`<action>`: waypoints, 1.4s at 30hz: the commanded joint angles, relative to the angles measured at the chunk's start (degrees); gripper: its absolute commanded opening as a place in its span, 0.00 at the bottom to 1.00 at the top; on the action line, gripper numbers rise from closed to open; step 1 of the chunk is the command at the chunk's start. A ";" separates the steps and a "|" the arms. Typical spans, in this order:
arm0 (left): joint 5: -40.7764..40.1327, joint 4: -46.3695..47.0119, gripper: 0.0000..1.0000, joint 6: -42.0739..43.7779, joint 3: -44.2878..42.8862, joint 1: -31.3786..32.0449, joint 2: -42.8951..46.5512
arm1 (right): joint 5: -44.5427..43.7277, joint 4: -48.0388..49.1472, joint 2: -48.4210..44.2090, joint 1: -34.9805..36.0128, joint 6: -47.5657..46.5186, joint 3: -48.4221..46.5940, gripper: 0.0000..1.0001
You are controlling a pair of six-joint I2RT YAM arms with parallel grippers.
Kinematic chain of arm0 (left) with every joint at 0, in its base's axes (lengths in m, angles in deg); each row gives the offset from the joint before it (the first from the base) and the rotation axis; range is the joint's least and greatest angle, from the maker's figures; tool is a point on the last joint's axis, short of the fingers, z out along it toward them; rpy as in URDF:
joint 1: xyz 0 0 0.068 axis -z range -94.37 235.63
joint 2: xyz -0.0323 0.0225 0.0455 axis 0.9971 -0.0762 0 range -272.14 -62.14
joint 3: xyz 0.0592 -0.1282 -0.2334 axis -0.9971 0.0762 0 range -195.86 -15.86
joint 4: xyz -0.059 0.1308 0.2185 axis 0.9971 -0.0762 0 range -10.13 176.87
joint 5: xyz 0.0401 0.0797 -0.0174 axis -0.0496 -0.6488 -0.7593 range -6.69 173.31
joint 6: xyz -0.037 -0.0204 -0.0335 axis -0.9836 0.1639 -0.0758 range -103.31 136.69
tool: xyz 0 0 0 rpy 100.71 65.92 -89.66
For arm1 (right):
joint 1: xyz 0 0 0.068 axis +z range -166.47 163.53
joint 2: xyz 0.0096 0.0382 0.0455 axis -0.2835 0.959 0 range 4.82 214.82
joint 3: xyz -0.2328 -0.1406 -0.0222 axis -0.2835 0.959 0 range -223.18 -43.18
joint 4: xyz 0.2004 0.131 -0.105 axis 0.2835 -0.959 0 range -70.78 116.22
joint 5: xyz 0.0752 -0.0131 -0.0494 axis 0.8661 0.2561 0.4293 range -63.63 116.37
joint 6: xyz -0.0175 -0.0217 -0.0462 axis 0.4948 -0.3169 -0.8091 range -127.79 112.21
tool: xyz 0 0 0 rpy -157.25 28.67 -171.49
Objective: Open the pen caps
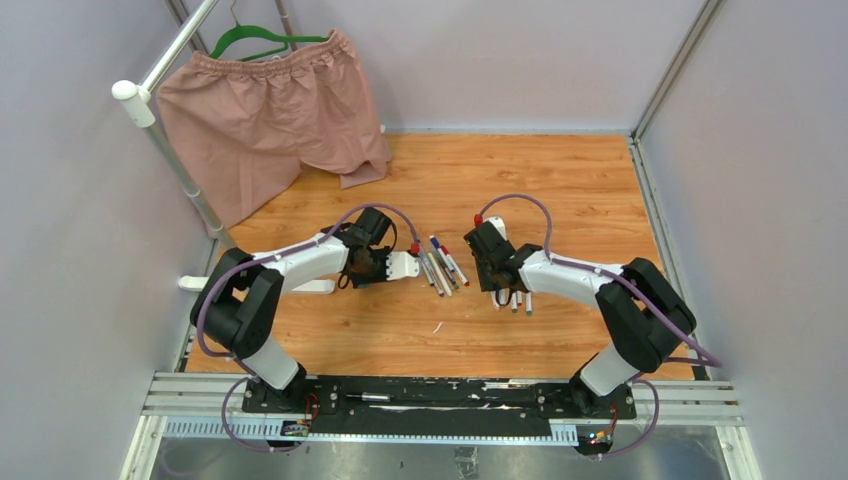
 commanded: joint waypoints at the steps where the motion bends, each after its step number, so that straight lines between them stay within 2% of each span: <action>1: -1.27 1.94 0.12 -0.90 0.81 0.33 -1.36 | -1.58 0.15 -1.32 -0.61 0.54 0.69 0.33; 8: -1.44 1.26 0.37 -1.15 0.66 0.32 -1.21 | -1.30 -1.51 -6.27 -0.67 0.20 -0.26 0.27; 14: 0.12 -6.14 0.54 -1.64 -3.55 0.25 2.39 | 0.84 -3.18 -7.35 -0.63 -1.45 -3.21 0.27; 20: 3.36 -16.24 0.61 -3.65 -13.65 -1.41 8.96 | 7.74 -3.68 -1.87 -1.79 -4.87 -11.40 0.29; 27: 3.17 -20.75 0.74 -9.52 -22.88 -4.97 14.15 | 15.20 -5.06 10.62 -2.02 -8.31 -22.60 0.29; 30: 3.86 -20.80 0.79 -11.63 -22.57 -7.43 16.00 | 16.16 -5.05 13.50 -2.02 -8.31 -23.90 0.29; 36: 5.62 -20.78 0.82 -13.56 -19.72 -12.44 18.25 | 18.07 -4.61 15.95 -1.94 -8.28 -22.89 0.28; 42: 5.42 -20.78 0.91 -15.34 -19.42 -14.13 18.66 | 17.56 -3.87 17.07 -1.98 -8.51 -20.60 0.25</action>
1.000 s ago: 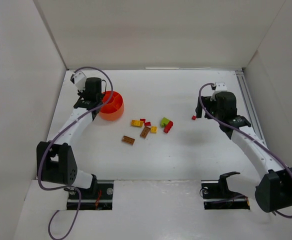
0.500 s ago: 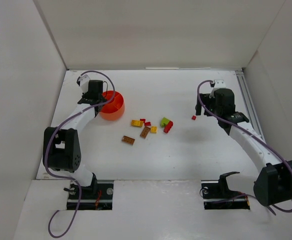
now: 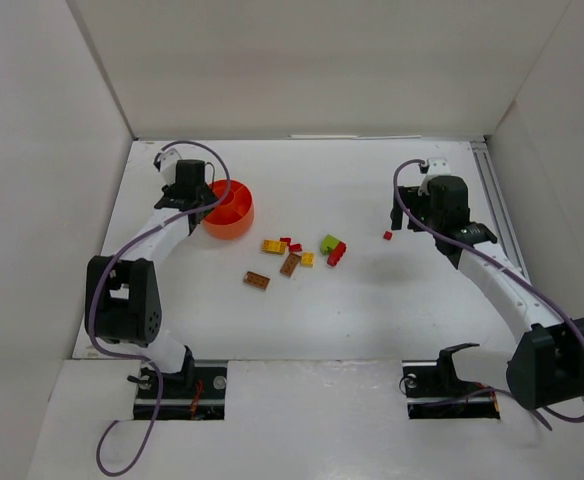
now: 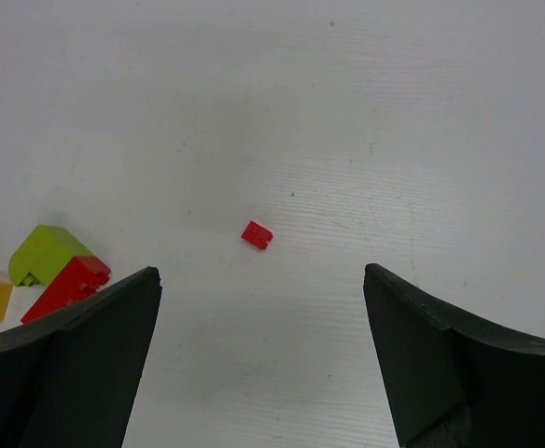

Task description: Sort the legos into containers by color

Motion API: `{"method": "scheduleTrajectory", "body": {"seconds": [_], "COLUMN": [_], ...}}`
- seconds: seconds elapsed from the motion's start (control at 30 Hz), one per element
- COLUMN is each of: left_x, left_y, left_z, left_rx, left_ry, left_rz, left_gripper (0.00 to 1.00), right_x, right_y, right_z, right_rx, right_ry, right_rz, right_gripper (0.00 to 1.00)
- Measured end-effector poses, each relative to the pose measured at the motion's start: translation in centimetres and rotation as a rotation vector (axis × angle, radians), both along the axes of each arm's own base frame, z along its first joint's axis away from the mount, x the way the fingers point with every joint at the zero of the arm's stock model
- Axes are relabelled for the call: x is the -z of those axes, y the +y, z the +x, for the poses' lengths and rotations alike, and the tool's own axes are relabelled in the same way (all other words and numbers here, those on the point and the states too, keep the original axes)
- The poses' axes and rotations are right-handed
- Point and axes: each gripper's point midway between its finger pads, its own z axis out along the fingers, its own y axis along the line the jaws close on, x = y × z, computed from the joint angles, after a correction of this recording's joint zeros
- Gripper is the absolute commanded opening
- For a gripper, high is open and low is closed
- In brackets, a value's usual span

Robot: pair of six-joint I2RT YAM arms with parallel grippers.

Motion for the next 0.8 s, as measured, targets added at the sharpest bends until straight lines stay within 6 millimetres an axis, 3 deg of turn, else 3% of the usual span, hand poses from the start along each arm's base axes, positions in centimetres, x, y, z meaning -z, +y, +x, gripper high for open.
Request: {"method": "scheduleTrajectory", "body": {"seconds": [0.13, 0.23, 0.33, 0.4, 0.57, 0.63, 0.7, 0.8], "left_x": [-1.3, -3.0, -5.4, -6.7, -11.0, -11.8, -11.4, -9.3], "left_y": [-0.2, -0.3, -0.5, -0.6, -1.9, -2.9, -3.6, -3.8], "left_z": [-0.4, -0.7, -1.1, -1.5, -3.1, -3.7, -4.5, -6.1], "left_rx": [0.013, 0.022, 0.038, 0.047, 0.113, 0.151, 0.182, 0.177], "left_ry": [-0.025, -0.064, -0.117, -0.148, -0.256, -0.279, -0.276, -0.230], "left_rz": [-0.012, -0.019, -0.031, -0.036, -0.068, -0.088, -0.111, -0.146], "left_gripper": [0.49, 0.67, 1.00, 1.00, 1.00, 1.00, 1.00, 1.00], "right_x": [0.0, 0.0, -0.2, -0.2, 0.7, 1.3, 2.0, 3.1], "right_y": [0.1, 0.4, 1.1, 2.4, 8.5, 11.4, 14.4, 18.8], "right_z": [0.0, 0.0, 0.0, 0.0, -0.5, -0.4, -0.5, -0.4], "right_rx": [-0.005, -0.023, -0.055, -0.103, -0.316, -0.417, -0.514, -0.656], "right_ry": [0.000, 0.000, -0.012, -0.019, -0.003, 0.007, 0.017, 0.006], "right_rz": [0.002, 0.008, 0.003, -0.012, -0.074, -0.102, -0.134, -0.188], "right_gripper": [0.94, 0.94, 0.97, 0.97, 0.97, 0.90, 0.90, 0.90]}}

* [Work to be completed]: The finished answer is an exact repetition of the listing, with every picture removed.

* [Solution to the problem]:
`<action>`: waypoints, 1.4s at 30hz: the commanded joint angles, relative to the angles measured at the chunk's start (degrees); gripper: its absolute commanded opening as a place in its span, 0.00 at the bottom to 1.00 at the top; on the action line, gripper numbers rise from closed to open; step 1 of the chunk is the command at the chunk's start. A ";" separates the steps and a "|" the arms. Typical spans, in this order:
arm0 (left): joint 5: -40.7764..40.1327, joint 4: -46.3695..47.0119, gripper: 0.0000..1.0000, joint 6: -42.0739..43.7779, joint 3: -44.2878..42.8862, joint 1: -31.3786..32.0449, joint 2: -42.8951..46.5512
arm1 (right): joint 5: -44.5427..43.7277, joint 4: -48.0388..49.1472, joint 2: -48.4210..44.2090, joint 1: -34.9805..36.0128, joint 6: -47.5657..46.5186, joint 3: -48.4221..46.5940, gripper: 0.0000..1.0001
You are controlling a pair of six-joint I2RT YAM arms with parallel grippers.
Kinematic chain of arm0 (left) with every joint at 0, in its base's axes (lengths in m, angles in deg); each row gives the offset from the joint before it (the first from the base) and the rotation axis; range is the joint's least and greatest angle, from the maker's figures; tool is a point on the last joint's axis, short of the fingers, z out along it toward them; rpy as in URDF:
joint 1: xyz 0 0 0.068 axis -z range -94.37 235.63
joint 2: xyz -0.0323 0.0225 0.0455 axis 0.9971 -0.0762 0 range -272.14 -62.14
joint 3: xyz 0.0592 -0.1282 -0.2334 axis -0.9971 0.0762 0 range -195.86 -15.86
joint 4: xyz -0.059 0.1308 0.2185 axis 0.9971 -0.0762 0 range -10.13 176.87
joint 5: xyz 0.0401 0.0797 -0.0174 axis -0.0496 -0.6488 -0.7593 range -6.69 173.31
joint 6: xyz -0.037 -0.0204 -0.0335 axis -0.9836 0.1639 -0.0758 range -103.31 136.69
tool: xyz 0 0 0 rpy 100.71 65.92 -89.66
For arm1 (right):
joint 1: xyz 0 0 0.068 axis +z range -166.47 163.53
joint 2: xyz 0.0096 0.0382 0.0455 axis -0.2835 0.959 0 range 4.82 214.82
joint 3: xyz -0.2328 -0.1406 -0.0222 axis -0.2835 0.959 0 range -223.18 -43.18
joint 4: xyz 0.2004 0.131 -0.105 axis 0.2835 -0.959 0 range -70.78 116.22
joint 5: xyz 0.0752 -0.0131 -0.0494 axis 0.8661 0.2561 0.4293 range -63.63 116.37
joint 6: xyz -0.0175 -0.0217 -0.0462 axis 0.4948 -0.3169 -0.8091 range -127.79 112.21
tool: xyz 0 0 0 rpy -157.25 28.67 -171.49
Objective: Open the pen caps
 commanded: joint waypoints at the steps where the motion bends, each after its step number, so that straight lines between them stay within 2% of each span: <action>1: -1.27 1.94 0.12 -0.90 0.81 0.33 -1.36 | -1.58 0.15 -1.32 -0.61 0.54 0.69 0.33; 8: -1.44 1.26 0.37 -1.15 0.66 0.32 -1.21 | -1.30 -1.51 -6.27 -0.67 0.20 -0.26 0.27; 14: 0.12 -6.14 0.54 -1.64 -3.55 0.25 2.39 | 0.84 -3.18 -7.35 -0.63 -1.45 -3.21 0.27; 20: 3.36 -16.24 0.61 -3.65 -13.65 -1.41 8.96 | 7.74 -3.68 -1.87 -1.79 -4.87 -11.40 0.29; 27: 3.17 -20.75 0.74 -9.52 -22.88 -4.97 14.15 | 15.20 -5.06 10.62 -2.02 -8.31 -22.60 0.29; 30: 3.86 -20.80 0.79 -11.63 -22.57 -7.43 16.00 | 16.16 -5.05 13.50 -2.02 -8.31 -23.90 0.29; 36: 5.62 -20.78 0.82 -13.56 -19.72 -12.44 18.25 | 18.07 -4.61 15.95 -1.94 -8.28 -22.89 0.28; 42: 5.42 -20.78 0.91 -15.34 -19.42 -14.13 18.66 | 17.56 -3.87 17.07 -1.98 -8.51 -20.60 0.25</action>
1.000 s ago: 
0.500 s ago: 
now: 
now: 

Task description: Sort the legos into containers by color

Motion API: `{"method": "scheduleTrajectory", "body": {"seconds": [_], "COLUMN": [_], ...}}`
- seconds: seconds elapsed from the motion's start (control at 30 Hz), one per element
- COLUMN is each of: left_x, left_y, left_z, left_rx, left_ry, left_rz, left_gripper (0.00 to 1.00), right_x, right_y, right_z, right_rx, right_ry, right_rz, right_gripper (0.00 to 1.00)
- Measured end-effector poses, each relative to the pose measured at the motion's start: translation in centimetres and rotation as a rotation vector (axis × angle, radians), both along the axes of each arm's own base frame, z along its first joint's axis away from the mount, x the way the fingers point with every joint at the zero of the arm's stock model
- Axes are relabelled for the call: x is the -z of those axes, y the +y, z the +x, for the poses' lengths and rotations alike, and the tool's own axes are relabelled in the same way (all other words and numbers here, those on the point and the states too, keep the original axes)
- The poses' axes and rotations are right-handed
- Point and axes: each gripper's point midway between its finger pads, its own z axis out along the fingers, its own y axis along the line the jaws close on, x = y × z, computed from the joint angles, after a correction of this recording's joint zeros
- Gripper is the absolute commanded opening
- For a gripper, high is open and low is closed
- In brackets, a value's usual span

Robot: pair of six-joint I2RT YAM arms with parallel grippers.

Motion for the next 0.8 s, as measured, targets added at the sharpest bends until straight lines stay within 6 millimetres an axis, 3 deg of turn, else 3% of the usual span, hand poses from the start along each arm's base axes, positions in centimetres, x, y, z meaning -z, +y, +x, gripper high for open.
Request: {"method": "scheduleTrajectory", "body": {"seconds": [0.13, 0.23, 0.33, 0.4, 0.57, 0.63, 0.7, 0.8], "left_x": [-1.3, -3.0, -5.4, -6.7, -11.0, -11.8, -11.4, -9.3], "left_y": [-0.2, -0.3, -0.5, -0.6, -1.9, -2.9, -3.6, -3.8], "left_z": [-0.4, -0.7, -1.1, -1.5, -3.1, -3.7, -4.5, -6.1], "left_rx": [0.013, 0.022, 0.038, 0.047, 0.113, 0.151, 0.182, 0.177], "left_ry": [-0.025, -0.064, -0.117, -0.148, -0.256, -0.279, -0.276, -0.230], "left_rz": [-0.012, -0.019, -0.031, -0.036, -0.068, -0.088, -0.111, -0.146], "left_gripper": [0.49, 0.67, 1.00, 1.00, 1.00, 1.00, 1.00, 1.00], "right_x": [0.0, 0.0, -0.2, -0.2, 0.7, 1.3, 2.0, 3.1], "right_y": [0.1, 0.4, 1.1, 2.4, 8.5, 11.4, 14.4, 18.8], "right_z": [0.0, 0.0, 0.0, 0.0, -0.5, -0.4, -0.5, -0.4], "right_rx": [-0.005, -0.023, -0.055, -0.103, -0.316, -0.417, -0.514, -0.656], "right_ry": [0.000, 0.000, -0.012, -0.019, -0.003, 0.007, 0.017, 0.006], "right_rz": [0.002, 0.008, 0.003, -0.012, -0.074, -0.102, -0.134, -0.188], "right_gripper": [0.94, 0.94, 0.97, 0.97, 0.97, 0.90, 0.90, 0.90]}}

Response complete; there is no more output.